Problem requirements => The whole listing needs to be returned exactly as it appears.

--- Records to process Enclosed Below ---

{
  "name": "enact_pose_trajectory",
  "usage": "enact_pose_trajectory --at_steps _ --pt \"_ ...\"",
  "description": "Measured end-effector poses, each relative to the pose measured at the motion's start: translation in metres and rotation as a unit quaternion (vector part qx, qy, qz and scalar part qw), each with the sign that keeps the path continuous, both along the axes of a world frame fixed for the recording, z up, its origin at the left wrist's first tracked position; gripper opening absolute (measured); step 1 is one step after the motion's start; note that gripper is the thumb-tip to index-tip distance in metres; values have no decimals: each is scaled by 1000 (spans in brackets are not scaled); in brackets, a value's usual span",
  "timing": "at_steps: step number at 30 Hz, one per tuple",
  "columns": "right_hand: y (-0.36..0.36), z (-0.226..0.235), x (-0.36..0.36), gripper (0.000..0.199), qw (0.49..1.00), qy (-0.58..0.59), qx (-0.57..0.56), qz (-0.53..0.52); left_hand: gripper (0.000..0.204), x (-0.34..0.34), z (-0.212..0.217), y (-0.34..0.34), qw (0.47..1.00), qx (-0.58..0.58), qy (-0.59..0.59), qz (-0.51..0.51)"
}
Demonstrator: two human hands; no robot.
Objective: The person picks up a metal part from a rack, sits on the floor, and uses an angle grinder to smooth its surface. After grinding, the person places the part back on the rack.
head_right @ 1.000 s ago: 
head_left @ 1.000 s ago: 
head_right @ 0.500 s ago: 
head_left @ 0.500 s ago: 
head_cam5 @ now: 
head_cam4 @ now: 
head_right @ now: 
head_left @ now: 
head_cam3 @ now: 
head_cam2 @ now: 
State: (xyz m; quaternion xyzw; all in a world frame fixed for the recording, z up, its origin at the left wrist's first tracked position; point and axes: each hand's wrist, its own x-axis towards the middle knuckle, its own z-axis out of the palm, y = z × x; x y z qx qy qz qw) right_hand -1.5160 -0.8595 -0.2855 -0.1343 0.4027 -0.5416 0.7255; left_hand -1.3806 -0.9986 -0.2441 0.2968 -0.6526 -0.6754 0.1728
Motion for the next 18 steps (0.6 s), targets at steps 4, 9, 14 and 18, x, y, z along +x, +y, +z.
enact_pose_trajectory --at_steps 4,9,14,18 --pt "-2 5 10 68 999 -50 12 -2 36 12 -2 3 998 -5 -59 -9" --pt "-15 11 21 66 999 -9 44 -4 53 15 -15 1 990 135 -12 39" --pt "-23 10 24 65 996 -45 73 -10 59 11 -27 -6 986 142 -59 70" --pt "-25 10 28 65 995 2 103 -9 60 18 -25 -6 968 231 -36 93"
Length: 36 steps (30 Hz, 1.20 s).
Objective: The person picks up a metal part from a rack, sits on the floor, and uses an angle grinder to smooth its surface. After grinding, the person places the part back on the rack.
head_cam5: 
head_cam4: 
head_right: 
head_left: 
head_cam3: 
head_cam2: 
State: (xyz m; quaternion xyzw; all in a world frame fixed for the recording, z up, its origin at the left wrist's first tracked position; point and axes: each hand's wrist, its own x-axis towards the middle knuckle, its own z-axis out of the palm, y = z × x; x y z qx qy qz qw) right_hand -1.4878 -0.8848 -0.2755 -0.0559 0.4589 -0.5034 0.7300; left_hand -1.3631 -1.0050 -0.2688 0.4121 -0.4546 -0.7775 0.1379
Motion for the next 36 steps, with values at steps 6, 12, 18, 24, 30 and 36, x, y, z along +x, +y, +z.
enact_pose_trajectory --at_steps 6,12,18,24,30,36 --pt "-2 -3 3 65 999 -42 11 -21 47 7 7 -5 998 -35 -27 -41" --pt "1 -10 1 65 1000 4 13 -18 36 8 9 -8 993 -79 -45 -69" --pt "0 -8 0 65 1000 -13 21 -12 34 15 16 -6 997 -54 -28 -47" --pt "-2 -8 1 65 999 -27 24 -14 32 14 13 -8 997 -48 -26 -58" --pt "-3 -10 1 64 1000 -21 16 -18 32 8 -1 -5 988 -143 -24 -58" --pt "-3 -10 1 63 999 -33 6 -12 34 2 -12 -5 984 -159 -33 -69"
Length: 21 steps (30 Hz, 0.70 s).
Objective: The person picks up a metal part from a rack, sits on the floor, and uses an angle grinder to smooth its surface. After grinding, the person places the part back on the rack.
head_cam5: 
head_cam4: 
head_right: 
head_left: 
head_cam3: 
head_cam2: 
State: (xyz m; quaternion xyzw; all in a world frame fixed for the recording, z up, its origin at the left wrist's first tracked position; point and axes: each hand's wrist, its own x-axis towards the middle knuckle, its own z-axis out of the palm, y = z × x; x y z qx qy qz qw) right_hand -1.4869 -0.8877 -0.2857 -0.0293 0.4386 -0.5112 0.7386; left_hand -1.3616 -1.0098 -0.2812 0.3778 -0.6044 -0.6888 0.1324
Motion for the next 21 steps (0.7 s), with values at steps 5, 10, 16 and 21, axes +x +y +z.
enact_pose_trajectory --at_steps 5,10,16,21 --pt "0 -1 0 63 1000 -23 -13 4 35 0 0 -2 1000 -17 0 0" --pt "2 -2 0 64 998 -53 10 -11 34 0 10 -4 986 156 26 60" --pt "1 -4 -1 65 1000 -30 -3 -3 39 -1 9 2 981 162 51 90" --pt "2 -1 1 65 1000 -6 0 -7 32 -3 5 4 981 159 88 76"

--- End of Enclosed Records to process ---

Answer box =>
{
  "name": "enact_pose_trajectory",
  "usage": "enact_pose_trajectory --at_steps _ --pt \"_ ...\"",
  "description": "Measured end-effector poses, each relative to the pose measured at the motion's start: translation in metres and rotation as a unit quaternion (vector part qx, qy, qz and scalar part qw), each with the sign that keeps the path continuous, both along the axes of a world frame fixed for the recording, z up, its origin at the left wrist's first tracked position; gripper opening absolute (measured); step 1 is one step after the motion's start; note that gripper is the thumb-tip to index-tip distance in metres; values have no decimals: each is scaled by 1000 (spans in brackets are not scaled); in brackets, a value's usual span",
  "timing": "at_steps: step number at 30 Hz, one per tuple",
  "columns": "right_hand: y (-0.36..0.36), z (-0.226..0.235), x (-0.36..0.36), gripper (0.000..0.199), qw (0.49..1.00), qy (-0.58..0.59), qx (-0.57..0.56), qz (-0.53..0.52); left_hand: gripper (0.000..0.204), x (-0.34..0.34), z (-0.212..0.217), y (-0.34..0.34), qw (0.47..1.00), qx (-0.58..0.58), qy (-0.59..0.59), qz (-0.51..0.51)"
}
Demonstrator: two human hands; no robot.
Objective: The person picks up a metal part from a rack, sits on the floor, and uses an angle grinder to smooth its surface. After grinding, the person places the part back on the rack.
head_right @ 1.000 s ago: 
head_left @ 1.000 s ago: 
head_right @ 0.500 s ago: 
head_left @ 0.500 s ago: 
head_cam5 @ now: 
head_cam4 @ now: 
head_right @ now: 
head_left @ now: 
head_cam3 @ now: 
head_cam2 @ now: 
State: (xyz m; quaternion xyzw; all in a world frame fixed for the recording, z up, its origin at the left wrist's first tracked position; point and axes: each hand's wrist, its own x-axis towards the middle knuckle, its own z-axis out of the palm, y = z × x; x y z qx qy qz qw) right_hand -1.5160 -0.8595 -0.2855 -0.1343 0.4027 -0.5416 0.7255; left_hand -1.3806 -0.9986 -0.2441 0.2968 -0.6526 -0.6754 0.1728
Motion for the next 18 steps (0.6 s), targets at steps 4, 9, 14 and 18, x, y, z along +x, +y, +z.
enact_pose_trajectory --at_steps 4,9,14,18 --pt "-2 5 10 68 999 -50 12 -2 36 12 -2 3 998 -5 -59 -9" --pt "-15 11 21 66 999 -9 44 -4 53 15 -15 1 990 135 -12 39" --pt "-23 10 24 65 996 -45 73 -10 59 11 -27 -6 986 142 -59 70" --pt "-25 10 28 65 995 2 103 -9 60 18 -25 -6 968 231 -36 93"
Length: 36 steps (30 Hz, 1.20 s).
Objective: The person picks up a metal part from a rack, sits on the floor, and uses an angle grinder to smooth its surface. After grinding, the person places the part back on the rack.
head_cam5: 
head_cam4: 
head_right: 
head_left: 
head_cam3: 
head_cam2: 
State: (xyz m; quaternion xyzw; all in a world frame fixed for the recording, z up, its origin at the left wrist's first tracked position; point and axes: each hand's wrist, its own x-axis towards the middle knuckle, its own z-axis out of the palm, y = z × x; x y z qx qy qz qw) right_hand -1.4878 -0.8848 -0.2755 -0.0559 0.4589 -0.5034 0.7300; left_hand -1.3631 -1.0050 -0.2688 0.4121 -0.4546 -0.7775 0.1379
Motion for the next 36 steps, with values at steps 6, 12, 18, 24, 30 and 36, x, y, z along +x, +y, +z.
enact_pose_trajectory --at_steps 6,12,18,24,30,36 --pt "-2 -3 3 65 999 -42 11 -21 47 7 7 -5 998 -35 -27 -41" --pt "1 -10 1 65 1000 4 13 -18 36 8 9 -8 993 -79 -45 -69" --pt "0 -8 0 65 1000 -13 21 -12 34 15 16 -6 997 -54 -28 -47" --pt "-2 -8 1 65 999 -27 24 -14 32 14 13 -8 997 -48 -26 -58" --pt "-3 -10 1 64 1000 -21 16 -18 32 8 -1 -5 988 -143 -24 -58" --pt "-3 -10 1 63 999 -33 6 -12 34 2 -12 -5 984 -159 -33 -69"
Length: 21 steps (30 Hz, 0.70 s).
Objective: The person picks up a metal part from a rack, sits on the floor, and uses an angle grinder to smooth its surface. After grinding, the person places the part back on the rack.
head_cam5: 
head_cam4: 
head_right: 
head_left: 
head_cam3: 
head_cam2: 
State: (xyz m; quaternion xyzw; all in a world frame fixed for the recording, z up, its origin at the left wrist's first tracked position; point and axes: each hand's wrist, its own x-axis towards the middle knuckle, its own z-axis out of the palm, y = z × x; x y z qx qy qz qw) right_hand -1.4869 -0.8877 -0.2857 -0.0293 0.4386 -0.5112 0.7386; left_hand -1.3616 -1.0098 -0.2812 0.3778 -0.6044 -0.6888 0.1324
Motion for the next 21 steps (0.7 s), with values at steps 5, 10, 16 and 21, axes +x +y +z.
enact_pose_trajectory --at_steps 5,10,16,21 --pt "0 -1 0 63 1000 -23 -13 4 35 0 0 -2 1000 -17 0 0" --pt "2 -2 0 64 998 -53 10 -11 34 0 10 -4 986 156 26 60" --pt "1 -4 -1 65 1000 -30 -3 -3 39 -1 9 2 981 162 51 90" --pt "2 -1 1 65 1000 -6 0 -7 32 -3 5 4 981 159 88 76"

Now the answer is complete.